Ford enjoys the luxury of time even as he endures widespread disapproval. The PC government’s election victory last June has the party in a majority position for at least three more years. Low approval has become a consistent occurrence for Ford, both before and after his party’s re-election. This is the third quarter in a row where only one-third (33%) of Ontarians approve of the premier.
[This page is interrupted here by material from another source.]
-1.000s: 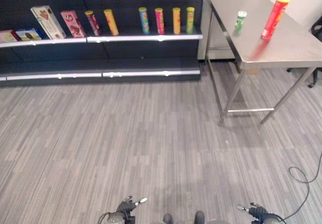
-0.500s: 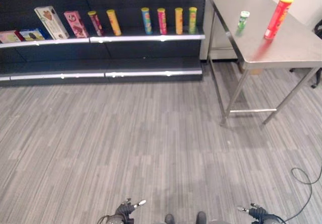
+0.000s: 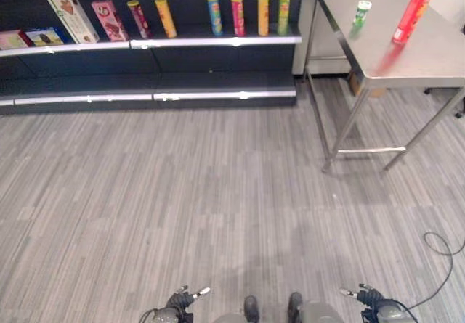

At the top of heap remain two persistent faces: Saskatchewan’s Scott Moe (57%) and Nova Scotia’s Tim Houston (55%), both who enjoy approval from a majority of constituents. The middle of the pack is crowded and features two relative newcomers – David Eby in B.C. (45%) and Danielle Smith (45%) in Alberta, who received a renewed mandate last month – as well as more seasoned leaders in Quebec and Newfoundland and Labrador. In the case of the latter two, assessments have dropped in recent months. Quebec Premier François Legault’s approval (48%) dips below a majority level as the final protocols of the controversial Bill 96 are enacted. Meanwhile, Newfoundland and Labrador’s Andrew Furey’s approval (47%) tumbles as his government faces economic headwinds with the delay of the Bay du Nord offshore oil project.

Danielle Smith – Alberta

In May, Alberta’s Danielle Smith became the second premier to lead her incumbent party to a majority election victory this year, defeating Rachel Notley’s New Democrats by a close but comfortable margin.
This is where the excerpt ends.